Task to carry out
Among the records below, how many lines contain "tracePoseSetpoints"? State the number and nothing more.
- - - - -
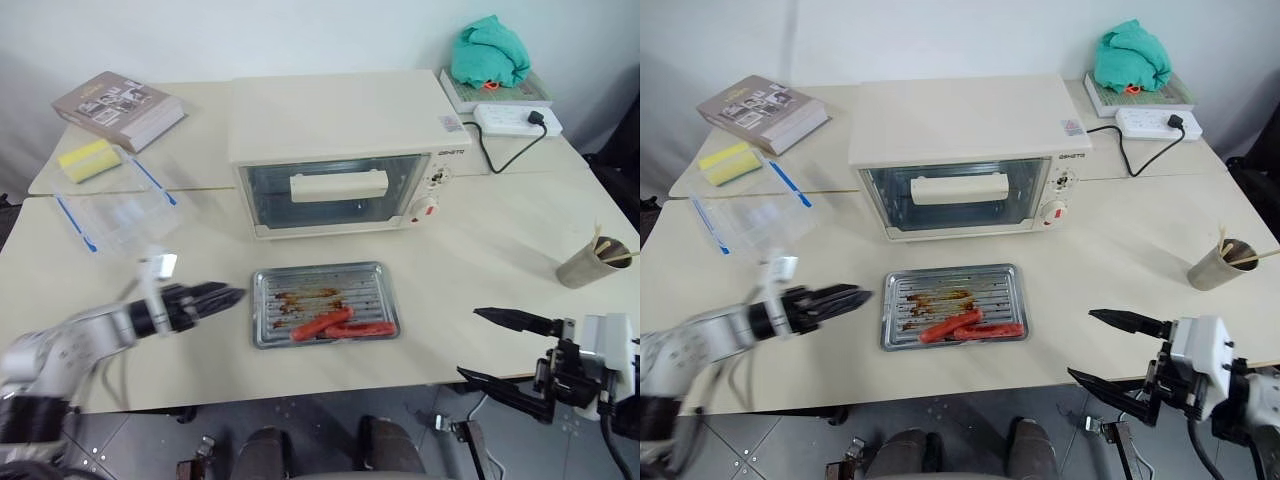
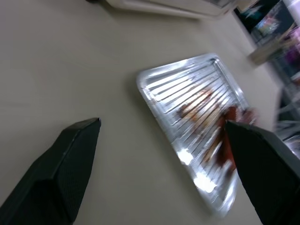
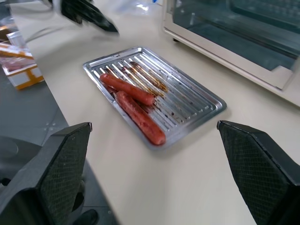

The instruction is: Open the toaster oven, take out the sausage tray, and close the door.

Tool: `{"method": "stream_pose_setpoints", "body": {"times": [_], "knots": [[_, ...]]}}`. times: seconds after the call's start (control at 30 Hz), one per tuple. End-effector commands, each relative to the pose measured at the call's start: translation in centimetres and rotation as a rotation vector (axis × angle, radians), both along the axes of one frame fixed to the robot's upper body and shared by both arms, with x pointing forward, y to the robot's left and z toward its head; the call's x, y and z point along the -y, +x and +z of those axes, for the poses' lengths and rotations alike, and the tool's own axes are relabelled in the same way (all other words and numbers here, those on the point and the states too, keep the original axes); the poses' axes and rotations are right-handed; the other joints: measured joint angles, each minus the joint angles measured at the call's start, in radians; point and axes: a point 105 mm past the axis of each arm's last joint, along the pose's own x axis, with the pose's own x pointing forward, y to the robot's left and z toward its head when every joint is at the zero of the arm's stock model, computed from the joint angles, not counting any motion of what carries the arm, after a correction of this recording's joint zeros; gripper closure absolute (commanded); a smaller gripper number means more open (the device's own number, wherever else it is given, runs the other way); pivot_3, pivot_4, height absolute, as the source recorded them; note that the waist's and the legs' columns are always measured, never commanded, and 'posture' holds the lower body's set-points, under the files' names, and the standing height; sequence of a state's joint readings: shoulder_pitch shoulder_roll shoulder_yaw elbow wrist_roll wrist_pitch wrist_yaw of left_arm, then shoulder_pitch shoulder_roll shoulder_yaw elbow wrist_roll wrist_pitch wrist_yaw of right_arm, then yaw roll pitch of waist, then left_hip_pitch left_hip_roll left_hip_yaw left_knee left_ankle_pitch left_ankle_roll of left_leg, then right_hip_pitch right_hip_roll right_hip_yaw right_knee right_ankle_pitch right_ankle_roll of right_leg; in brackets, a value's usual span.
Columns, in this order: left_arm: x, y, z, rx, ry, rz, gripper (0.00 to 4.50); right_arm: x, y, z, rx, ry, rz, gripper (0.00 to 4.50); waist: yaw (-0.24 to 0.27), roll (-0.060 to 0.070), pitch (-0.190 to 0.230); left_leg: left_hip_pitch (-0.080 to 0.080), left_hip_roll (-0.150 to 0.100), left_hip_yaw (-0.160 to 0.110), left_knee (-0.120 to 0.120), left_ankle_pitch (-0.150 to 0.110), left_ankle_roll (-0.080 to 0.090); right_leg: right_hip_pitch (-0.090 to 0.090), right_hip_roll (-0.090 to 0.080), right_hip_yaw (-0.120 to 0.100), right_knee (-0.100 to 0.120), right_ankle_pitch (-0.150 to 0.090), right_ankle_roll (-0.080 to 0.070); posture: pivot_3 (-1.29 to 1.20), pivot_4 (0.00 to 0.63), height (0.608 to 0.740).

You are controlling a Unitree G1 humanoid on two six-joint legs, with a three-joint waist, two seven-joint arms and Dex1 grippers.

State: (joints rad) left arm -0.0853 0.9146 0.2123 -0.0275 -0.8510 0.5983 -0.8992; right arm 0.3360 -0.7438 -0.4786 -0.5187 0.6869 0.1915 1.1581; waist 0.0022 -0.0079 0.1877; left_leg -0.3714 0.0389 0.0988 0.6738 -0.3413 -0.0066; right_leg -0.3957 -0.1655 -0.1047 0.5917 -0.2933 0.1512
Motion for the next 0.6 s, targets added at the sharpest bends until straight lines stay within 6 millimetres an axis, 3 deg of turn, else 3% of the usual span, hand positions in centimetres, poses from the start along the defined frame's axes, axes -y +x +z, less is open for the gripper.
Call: {"method": "stream_pose_setpoints", "body": {"times": [0.03, 0.17, 0.27, 0.37, 0.6], "knots": [[-0.3, -1.8, 1.4, 0.194, 0.136, -0.165, 0.02, -0.1, 0.5, 0.3, 0.014, 0.017, 0.070, 0.00, 0.010, 0.000, 0.000, 0.000, 0.000, 0.000, 0.000, 0.000, 0.001, 0.000, 0.000, 0.000, 0.000, 0.000, 0.000, 0.00, 0.150, 0.740], [-2.3, -1.8, 2.4, 0.425, 0.302, -0.106, 0.02, -0.4, 1.4, 0.6, 0.034, -0.011, 0.163, 0.00, 0.023, 0.000, 0.000, -0.002, 0.001, -0.001, 0.001, -0.002, 0.002, 0.000, 0.000, -0.001, 0.000, 0.000, 0.000, 0.00, 0.150, 0.740], [-3.4, -2.7, 2.4, 0.388, 0.301, -0.058, 0.02, -0.3, 2.0, 0.8, 0.038, -0.031, 0.200, 0.00, 0.018, 0.000, 0.000, -0.001, 0.002, 0.001, 0.001, -0.003, 0.002, 0.000, 0.000, -0.003, 0.000, 0.001, 0.001, 0.00, 0.150, 0.740], [-3.3, -4.7, 1.2, 0.258, 0.301, -0.135, 0.02, 0.2, 2.3, 0.4, 0.033, -0.052, 0.206, 0.00, 0.015, 0.000, 0.000, 0.000, 0.005, 0.004, 0.001, -0.005, 0.003, -0.001, 0.000, -0.007, 0.001, 0.001, 0.001, 0.00, 0.150, 0.740], [-3.0, -3.5, 1.4, 0.376, 0.314, -0.033, 0.02, 0.6, 2.6, -0.3, 0.059, -0.058, 0.176, 0.00, 0.025, 0.000, 0.000, 0.000, 0.007, 0.006, 0.008, -0.008, 0.004, 0.001, 0.000, -0.009, 0.002, 0.001, 0.001, 0.00, 0.150, 0.740]]}}
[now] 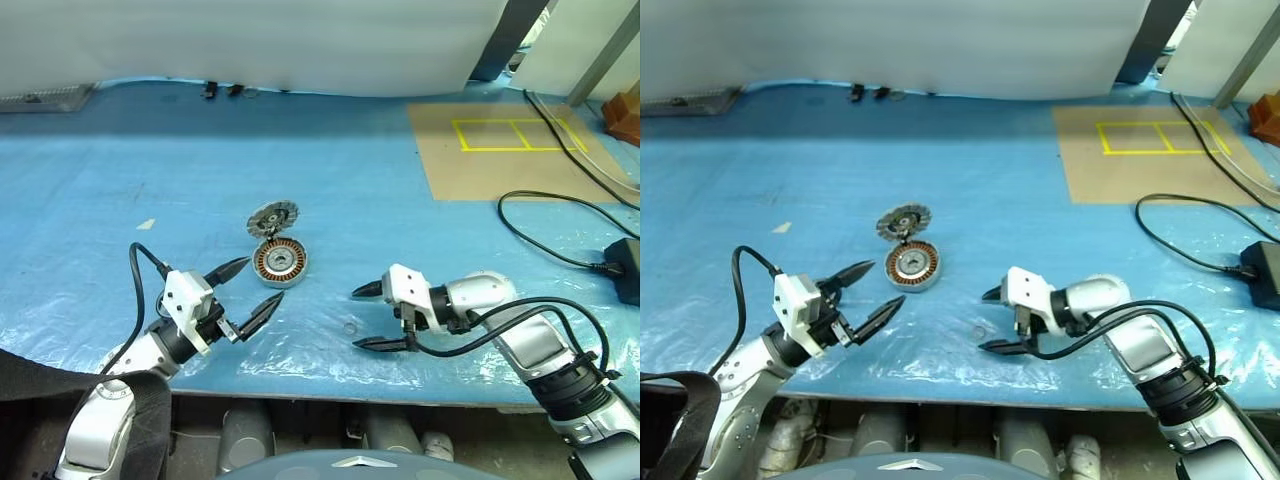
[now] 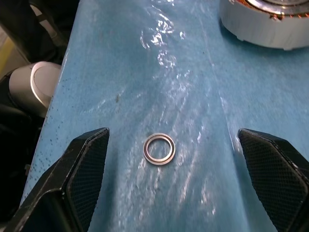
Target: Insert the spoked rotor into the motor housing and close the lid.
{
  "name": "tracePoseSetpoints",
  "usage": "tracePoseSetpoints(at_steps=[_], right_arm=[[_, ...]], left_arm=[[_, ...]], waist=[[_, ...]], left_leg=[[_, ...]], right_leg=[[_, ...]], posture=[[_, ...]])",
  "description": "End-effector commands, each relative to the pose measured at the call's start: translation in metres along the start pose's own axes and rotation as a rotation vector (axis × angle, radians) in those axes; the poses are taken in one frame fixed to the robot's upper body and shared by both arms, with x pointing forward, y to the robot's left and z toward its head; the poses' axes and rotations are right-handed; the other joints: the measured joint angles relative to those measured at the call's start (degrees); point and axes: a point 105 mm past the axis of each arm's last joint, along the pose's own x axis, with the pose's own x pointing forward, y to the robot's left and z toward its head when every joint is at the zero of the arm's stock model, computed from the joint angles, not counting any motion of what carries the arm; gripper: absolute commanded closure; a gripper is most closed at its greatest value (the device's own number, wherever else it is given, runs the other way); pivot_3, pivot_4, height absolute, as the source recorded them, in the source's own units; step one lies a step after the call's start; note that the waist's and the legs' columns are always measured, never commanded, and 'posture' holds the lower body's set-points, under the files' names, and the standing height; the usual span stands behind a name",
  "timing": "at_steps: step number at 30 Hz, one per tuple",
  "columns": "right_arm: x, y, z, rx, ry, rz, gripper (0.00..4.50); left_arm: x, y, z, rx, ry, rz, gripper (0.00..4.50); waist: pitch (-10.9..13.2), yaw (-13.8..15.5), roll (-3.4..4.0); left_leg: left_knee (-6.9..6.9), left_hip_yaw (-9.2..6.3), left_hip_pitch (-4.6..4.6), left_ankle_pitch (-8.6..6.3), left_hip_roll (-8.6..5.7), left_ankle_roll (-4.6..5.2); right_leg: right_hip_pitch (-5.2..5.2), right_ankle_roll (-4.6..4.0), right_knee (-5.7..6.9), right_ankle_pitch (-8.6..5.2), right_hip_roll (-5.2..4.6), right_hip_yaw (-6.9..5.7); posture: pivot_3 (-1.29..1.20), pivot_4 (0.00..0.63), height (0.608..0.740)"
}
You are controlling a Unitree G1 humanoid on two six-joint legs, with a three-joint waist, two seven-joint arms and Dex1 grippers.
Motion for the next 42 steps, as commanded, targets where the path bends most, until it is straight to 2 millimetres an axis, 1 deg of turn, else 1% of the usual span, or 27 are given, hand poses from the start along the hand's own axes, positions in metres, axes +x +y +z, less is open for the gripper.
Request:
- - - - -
Task response
2